London has the highest rate of TB in any European city (obv UK highest rate out of all the countries), and they didn't offer it when my elder two were newborns (2012 & 2013) so it's enough to convince me.

Will you be giving them the men b vaccine?

IAmACuboid · 30/03/2015 13:38

Both my DCs had the BCG on the day they were born due to FIL being from a high-risk country. We found out he had latent TB while I was preg with DC2.
DC1 had a small reaction, no scar. DC2 is still reacting to his and has a large red scar and recurring hard scab still a year later.
I'm v glad both were vaccinated, one of my great grandparents died of TB and we live in a medium/high-risk area so it's not implausible that they could pick it up at preschool/school.

OP your decision sounds equally reasonable, apart from the scar comment - really the scar is irrelevant.

BumblingBoris · 30/03/2015 13:38

Where I work.(south east) We only give them to babies with parents from countries with high incidence of TB...Uk and aus are not on the list. I wouldn't have even suggested your baby needed one.

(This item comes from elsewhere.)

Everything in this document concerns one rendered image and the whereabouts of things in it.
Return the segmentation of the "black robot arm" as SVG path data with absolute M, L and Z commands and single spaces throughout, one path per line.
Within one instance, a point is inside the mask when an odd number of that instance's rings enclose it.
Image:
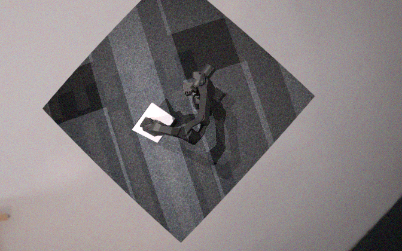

FireCanal · 30/03/2015 13:39

Please would whichever numptey posted that comment about BCG not protecting against MDR TB report their own post and get it removed. It is nonsense.
The ignorance people spout on here at times is astonishing Sad

Plarail123 · 30/03/2015 14:06

My son was born in Central London and had it at 7 days old. He has a tiny bump on his arm. We now live in Asia and I am so pleased he had it as a baby. I would go for it, you may decide to travel with your child before they get older.

Lonecatwithkitten · 30/03/2015 14:22

I think it has to be considered that a lot of what we thought we knew about TB is being turned on it's head. The BCG vaccination gives good protection against the bacteria and with new transmission methods being discovered it is our most effective protection.
We now know that cats who are symptomatic, but infected with TB can transmit it to humans.

Lonecatwithkitten · 30/03/2015 14:23

Stupid autocorrect that is supposed to be asymptomatic cats.

Totality22 · 30/03/2015 14:25

God I feel terrible but my dd had it when she was just a weeny 3 weeks old!!!!

MissMooMoo · 30/03/2015 14:27

I live in an area of London that is high risk but I grew up in a country that doesn't routinely give this vaccine anymore. Should I get it done?
I would 100% have it done for any dc's I have.

SunnyBaudelaire · 30/03/2015 14:27

it only takes one person with TB to cough over you on the bus or somewhere....
and London has been a high risk area for years. I was happy to take the offer when we lived in Lambeth tbh.

JohnCusacksWife · 30/03/2015 14:28

I don't understand why you would say no given that you live in a high risk area. What are your reasons?

madreloco · 30/03/2015 14:30

My last child had it at 5 days old. No scar, no problems, and we regularly travel to a high risk area.
I think vaccines are the single greatest medical advance of all time and find some of the reasons people turn them down to be bizarre.

worserevived · 30/03/2015 14:31

A relative caught TB when living in London, as did her DH and her very young dd. It was awful for all of them.